In this work, we demonstrated LCDs utilizing NIZO and NIZO/Ag/NIZO multilayer films as a substitute for ITO electrodes. Electrical properties of NIZO and NIZO/Ag/NIZO multilayer electrodes were measured. Electro-optical (EO) properties of twisted nematic (TN) liquid crystal (LC) cells also measured to confirm the potential of the NIZO and NIZO/Ag/NIZO multilayer films to be applied as the transparent conducting electrodes of LCD applications.
2. EXPERIMENTS
Prior to the deposition of NIZO and NIZO/Ag/NIZO multilayer films, the glass substrates were cleaned by ultrasonication in acetone, isopropyl alcohol, and DI water for 10 min each, and were then dried with N 2 gas. RF/DC magnetron sputtering system (SELCOS-01) was used to uniformly deposit the NIZO and NIZO/Ag/NIZO multilayer films. The used NIZO target (99.9%, 8 in.) was composed of NiO, ZnO, and In 2 O 3 with 10.5 mol%, 15.7 mol%, and 73.8 mol%, respectively. During the deposition of the NIZO film, the sputtering conditions were maintained constant at a working pressure of 0.33 Pa, an RF power of 300 W, and an Ar flow rate of 90 sccm, respectively. The substrate-to-target distance was 150 mm perpendicularly and the substrate holder was rotated during the sputtering. Subsequently, an Ag layer was selectively deposited on the bottom NIZO layer by DC magnetron sputtering using an Ag target (99.99%, 8 in.). The deposition conditions of the Ag layer were the same as that of the NIZO film, except for the DC power of 200 W. The sheet resistance and transmittance of NIZO and NIZO/Ag/NIZO multilayer films were measured by using a four-point probe system and by utilizing a UV-VIS-NIR spectrometer (V-650, JASCO Co.). Commercially available ITO coated glass substrates were used as a comparison. The NIZO and NIZO/Ag/NIZO multilayer films were characterized by field-emission scanning electron microscopy (FE-SEM; S-4200, Hitachi). A 50-nm-thick homogeneous polyimide (PI) was uniformly coated by means of a spin-coating method onto NIZO and NIZO/Ag/NIZO multilayer electrodes to form LC alignment layers; the PI was prebaked at 80℃ and then imidized at 230℃ for 1 hr. To achieve homogeneous LC alignment, the PI layer was rubbed by using a unidirectional rubbing method. The rubbing strength was conventionally optimized and set at 300 mm. TN cells were fabricated to allow measurement of EO characteristics in cell gaps of 5 μm. Commercial positive LCs (Δε=10.7, n o =1.4756, n e =1.5702, Merck) were injected into each cell at room temperature by means of capillary force. We confirmed LC alignment characteristics by using a photomicroscope (BXP 51, Olympus). The EO characteristics of rubbing-aligned TN cells were measured by using an LCD evaluation system (LCMS-200, Sesim Photonics Technology).
3. RESULTS AND DISCUSSION
Figure 1 shows the FE-SEM images of 150-nm-thick NIZO and NIZO/Ag/NIZO multilayer films. Figures 1(a) and 1(b) show cross-sectional FE-SEM images of single NIZO and NIZO/Ag/NIZO multilayer films.

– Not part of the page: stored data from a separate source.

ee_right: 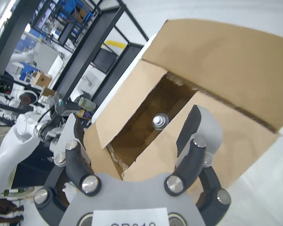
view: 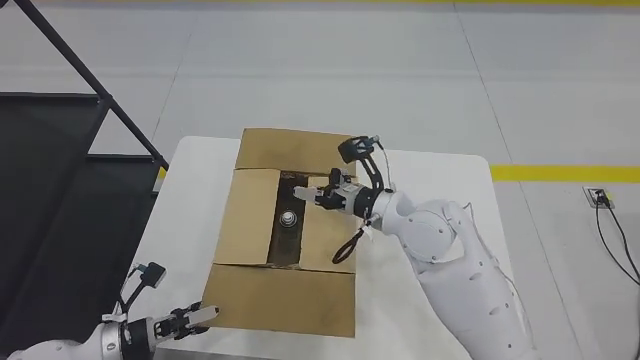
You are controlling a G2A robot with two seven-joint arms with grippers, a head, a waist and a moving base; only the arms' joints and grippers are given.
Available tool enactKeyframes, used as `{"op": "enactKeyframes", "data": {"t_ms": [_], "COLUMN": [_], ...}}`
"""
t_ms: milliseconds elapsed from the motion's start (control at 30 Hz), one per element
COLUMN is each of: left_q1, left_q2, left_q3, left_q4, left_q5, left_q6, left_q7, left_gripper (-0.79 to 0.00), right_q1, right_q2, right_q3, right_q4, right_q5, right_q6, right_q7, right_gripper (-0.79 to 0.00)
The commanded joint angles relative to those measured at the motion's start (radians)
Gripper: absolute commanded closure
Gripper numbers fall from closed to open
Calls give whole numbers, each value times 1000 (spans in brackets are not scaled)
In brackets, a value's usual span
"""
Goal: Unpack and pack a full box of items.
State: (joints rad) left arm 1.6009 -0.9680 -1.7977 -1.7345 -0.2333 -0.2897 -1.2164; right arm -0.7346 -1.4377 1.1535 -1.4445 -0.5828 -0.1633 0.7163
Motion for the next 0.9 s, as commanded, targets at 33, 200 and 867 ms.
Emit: {"op": "enactKeyframes", "data": {"t_ms": [33,200,867], "left_q1": [8,23,-39], "left_q2": [1,2,2], "left_q3": [5,-7,13], "left_q4": [-23,-59,-143], "left_q5": [-32,-95,-178], "left_q6": [-16,-37,33], "left_q7": [-1,6,174], "left_gripper": [-785,-785,-785], "right_q1": [8,50,381], "right_q2": [2,4,-68], "right_q3": [36,70,-48], "right_q4": [42,132,817], "right_q5": [43,47,138], "right_q6": [-17,4,-51], "right_q7": [-68,-143,-304], "right_gripper": [-785,-785,-785]}}
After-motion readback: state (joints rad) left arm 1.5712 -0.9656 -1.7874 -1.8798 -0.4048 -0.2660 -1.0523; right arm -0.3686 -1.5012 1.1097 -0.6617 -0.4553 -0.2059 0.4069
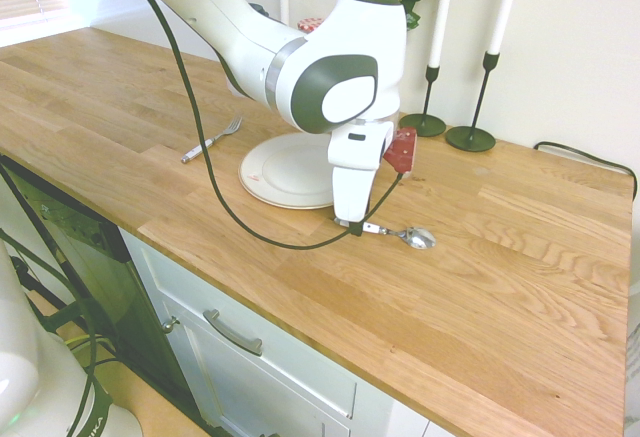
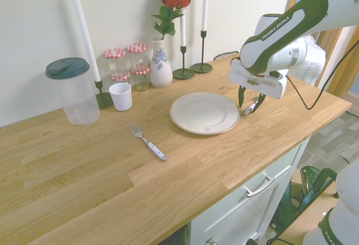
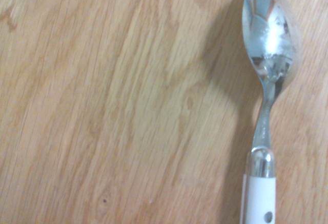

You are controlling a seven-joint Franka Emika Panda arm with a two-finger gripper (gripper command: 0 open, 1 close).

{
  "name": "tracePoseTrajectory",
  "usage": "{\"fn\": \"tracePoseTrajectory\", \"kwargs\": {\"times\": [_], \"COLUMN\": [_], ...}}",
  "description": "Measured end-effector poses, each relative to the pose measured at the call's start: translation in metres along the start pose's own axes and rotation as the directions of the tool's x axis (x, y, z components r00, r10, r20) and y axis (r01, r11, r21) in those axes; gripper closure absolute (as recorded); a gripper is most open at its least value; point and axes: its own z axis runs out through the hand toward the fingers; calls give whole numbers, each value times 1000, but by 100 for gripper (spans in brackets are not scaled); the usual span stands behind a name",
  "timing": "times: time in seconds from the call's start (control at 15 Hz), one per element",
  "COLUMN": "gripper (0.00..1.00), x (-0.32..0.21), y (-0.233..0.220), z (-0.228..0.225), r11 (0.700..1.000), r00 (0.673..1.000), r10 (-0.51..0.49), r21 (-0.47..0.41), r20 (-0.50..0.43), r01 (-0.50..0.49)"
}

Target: Put the spoon into the plate

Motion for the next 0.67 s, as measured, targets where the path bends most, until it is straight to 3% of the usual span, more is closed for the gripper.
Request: {"fn": "tracePoseTrajectory", "kwargs": {"times": [0.67], "gripper": [100], "x": [7], "y": [-1], "z": [-2], "r11": [1000], "r00": [1000], "r10": [-4], "r21": [6], "r20": [-9], "r01": [4]}}
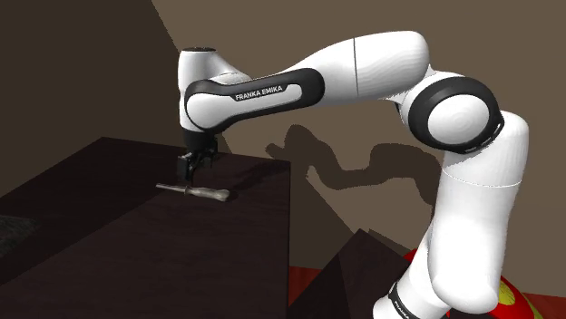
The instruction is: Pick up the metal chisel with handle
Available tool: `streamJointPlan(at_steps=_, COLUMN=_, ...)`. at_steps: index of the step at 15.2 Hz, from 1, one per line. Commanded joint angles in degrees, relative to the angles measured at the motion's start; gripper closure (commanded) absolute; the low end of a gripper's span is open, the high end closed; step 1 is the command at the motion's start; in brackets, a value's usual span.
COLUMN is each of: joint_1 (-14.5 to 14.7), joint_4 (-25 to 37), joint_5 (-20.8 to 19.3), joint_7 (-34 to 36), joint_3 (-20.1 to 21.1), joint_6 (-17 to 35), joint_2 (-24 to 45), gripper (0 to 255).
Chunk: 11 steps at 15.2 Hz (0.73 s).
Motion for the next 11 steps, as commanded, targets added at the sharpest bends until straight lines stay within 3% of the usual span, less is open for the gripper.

While the thickness of single NIZO film was set at 150 nm, the thicknesses of NIZO/Ag/NIZO were set at 42 nm, 8 nm, and 100 nm, respectively. To facilitate direct comparison with NIZO and NIZO/Ag/NIZO multilayer films, we deposited at approximately the same thickness. The surficial FE-SEM images of NIZO and NIZO/Ag/NIZO multilayer films show that their surfaces are smooth and uniform irrespective with base layers as shown in Figs. 1(c) and 1(d) .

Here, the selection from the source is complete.